La tumba de las luciérnagas

Creo que hay pocas películas que tiene el poder de llegar a desbordarnos ésa lágrima, incluso cuando ella había sido tantas veces contenida en el drama de nuestra propia existencia y de la realidad tan devastaora que vivimos hoy en día, como la que brota cuando acompañamos a Seita, joven nipón de 14 años y a su hermanita Setsuko de 4 años en La tumba de las luciérnagas.

La primera vez que la vi fue hace como unos 30 años en que había un boom por studio ghibli y todas las animaciones japonesa que llegaba a nosotros allá por los años 90's pero que, a diferencia de Castillo vagabundo, mi vecino Totoro o la princesa Mononoke, estaba basada en hechos reales y se contextualizaba en la segunda Guerra mundial lo que elevó mi perspectiva adolescente de la animación de pasar a ser simples caricaturas a ser una herramienta para abordar el pasado de una manera crítica y poder visibilizar el drama de quienes encarnan las penurias que implican las guerras en todo tiempo y circunstancia y analizar la verdadera naturaleza de las personas.

La película 🎥 🎥 🎥 nos hace partícipes del drama de dos hermanos que, tras el asesinato de su madre durante los bombardeos estadounidenses a Japón en la segunda guerra mundial, quedan huérfanos y quedan bajo el resguardo de un familiar, de una tía, que resulta, como en todo drama, en un nefasto personaje pues encarna en sí una parte de las sombras de la naturaleza humana pues no sólo termina aprovechándose de los pocos recursos y de la vulnerabilidad de sus sobrinos sino que ejerce sobre ellos una violencia psicoemocional y además llega a racionarles los alimentos de forma inhumana. Cansados de vivir en esa situación, arrebatados y despojados de su inocencia, de su infancia, de sus ilusiones y de sus sueños, logran encontrar un refugio, un lugar seguro al cual escapar y poder protegerse y cuidarse mutuamente, y deciden sacar sus cosas e irse de la casa de la tía. Mientras sacan sus cosas y hacen el trayecto al refugio los hermanos nos hacen partícipes del efímero y fugaz destello de la felicidad en la vida del hombre. Acomodan sus cosas, preparan su comida, juegan y se divierten libres de toda opresión, de toda violencia, juntan un sin fin de luciérnagas para después liberarlas en la noche oscura de su alma, dentro del refugio, alumbrado, por única ocasión, el oscuro drama de su existencia. A partir de ahí pues ya viene el desenlace inevitable: la falta de alimentos, las enfermedades, los robos y los golpes, los bombardeos incesantes y más de la miseria humana hasta que, primero, muere Setsuko por desnutrición y enfermedad y después, un 21 de septiembre de 1945 muere Seita dentro de una estación de trenes engrosando así los números de las estadísticas de los reportes burocráticos de los gobiernos en turno.
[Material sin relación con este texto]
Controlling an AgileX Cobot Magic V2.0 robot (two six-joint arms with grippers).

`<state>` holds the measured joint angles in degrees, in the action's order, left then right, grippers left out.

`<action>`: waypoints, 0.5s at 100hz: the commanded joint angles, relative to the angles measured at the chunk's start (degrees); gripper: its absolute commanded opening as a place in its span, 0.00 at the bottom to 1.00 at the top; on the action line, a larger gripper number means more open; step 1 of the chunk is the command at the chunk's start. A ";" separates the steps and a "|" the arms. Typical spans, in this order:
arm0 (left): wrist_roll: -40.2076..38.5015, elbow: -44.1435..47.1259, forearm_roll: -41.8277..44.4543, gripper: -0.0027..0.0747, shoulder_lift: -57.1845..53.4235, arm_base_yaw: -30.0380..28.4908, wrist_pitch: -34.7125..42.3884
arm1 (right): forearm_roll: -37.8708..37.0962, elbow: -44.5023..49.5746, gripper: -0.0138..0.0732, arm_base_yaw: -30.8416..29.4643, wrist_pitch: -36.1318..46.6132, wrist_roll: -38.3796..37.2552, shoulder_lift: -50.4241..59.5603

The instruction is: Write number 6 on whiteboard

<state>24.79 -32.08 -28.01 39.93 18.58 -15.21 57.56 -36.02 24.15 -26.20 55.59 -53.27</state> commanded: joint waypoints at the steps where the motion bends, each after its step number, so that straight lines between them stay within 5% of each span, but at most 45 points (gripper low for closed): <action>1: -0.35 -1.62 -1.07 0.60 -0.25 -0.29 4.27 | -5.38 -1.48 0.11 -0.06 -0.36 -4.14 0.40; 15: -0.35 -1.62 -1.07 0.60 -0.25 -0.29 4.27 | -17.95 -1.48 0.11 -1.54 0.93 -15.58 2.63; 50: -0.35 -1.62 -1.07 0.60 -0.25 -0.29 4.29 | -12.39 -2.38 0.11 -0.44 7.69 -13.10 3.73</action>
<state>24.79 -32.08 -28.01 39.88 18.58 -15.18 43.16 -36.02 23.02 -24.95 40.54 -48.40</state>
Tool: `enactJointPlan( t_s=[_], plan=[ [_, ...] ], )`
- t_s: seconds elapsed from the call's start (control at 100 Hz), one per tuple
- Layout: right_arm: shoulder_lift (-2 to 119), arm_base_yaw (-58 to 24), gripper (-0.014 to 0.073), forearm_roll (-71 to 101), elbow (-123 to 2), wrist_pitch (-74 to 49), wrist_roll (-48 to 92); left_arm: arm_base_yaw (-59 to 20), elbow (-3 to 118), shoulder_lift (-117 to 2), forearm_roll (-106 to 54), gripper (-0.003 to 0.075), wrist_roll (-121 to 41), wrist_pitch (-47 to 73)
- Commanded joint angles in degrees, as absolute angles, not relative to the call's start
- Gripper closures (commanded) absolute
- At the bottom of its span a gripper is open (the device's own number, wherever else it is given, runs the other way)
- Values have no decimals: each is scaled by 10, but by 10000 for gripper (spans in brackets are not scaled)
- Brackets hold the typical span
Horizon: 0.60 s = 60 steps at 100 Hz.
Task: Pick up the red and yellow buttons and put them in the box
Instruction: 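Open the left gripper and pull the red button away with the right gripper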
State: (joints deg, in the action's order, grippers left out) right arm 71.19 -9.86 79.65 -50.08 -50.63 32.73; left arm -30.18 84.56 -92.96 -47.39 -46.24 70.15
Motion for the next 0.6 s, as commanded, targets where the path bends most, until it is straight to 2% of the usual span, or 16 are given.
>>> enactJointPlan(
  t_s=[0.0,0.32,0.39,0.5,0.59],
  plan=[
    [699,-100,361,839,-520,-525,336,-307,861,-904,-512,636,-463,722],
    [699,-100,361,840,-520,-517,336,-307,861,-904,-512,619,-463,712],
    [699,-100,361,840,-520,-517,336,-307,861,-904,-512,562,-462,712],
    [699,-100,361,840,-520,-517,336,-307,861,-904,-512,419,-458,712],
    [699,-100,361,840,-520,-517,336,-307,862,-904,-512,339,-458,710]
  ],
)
Al final la película juega con esta idea metafísica de que después de morir los espíritus de los hermanos pueden, por fin, jugar y disfrutar lo que en vida les fue negado. Tremenda película.

Al final podríamos cambiarle el nombre nipón a Seita y Setsuko por Ahmed, un niño palestino que tiene que escribir su nombre en su brazo para que puedan idénticar su cadáver en caso de morir en un bombardeo israelí tal como los 17,000 niños que han sido asesinados en Palestina en el 2024 o los 85,000 niños muertos por desnutrición en Yemen, o los niños de Siria, de Somalia. No sé de qué estás hecho si no eres capaz de sentir toda esa muerte y ese dolor sin derramar un llanto de rabia, dolor e impotencia. Vaya pues esta reseña como un pequeño homenaje a todos esos niños víctimas este sistema de mi3rda.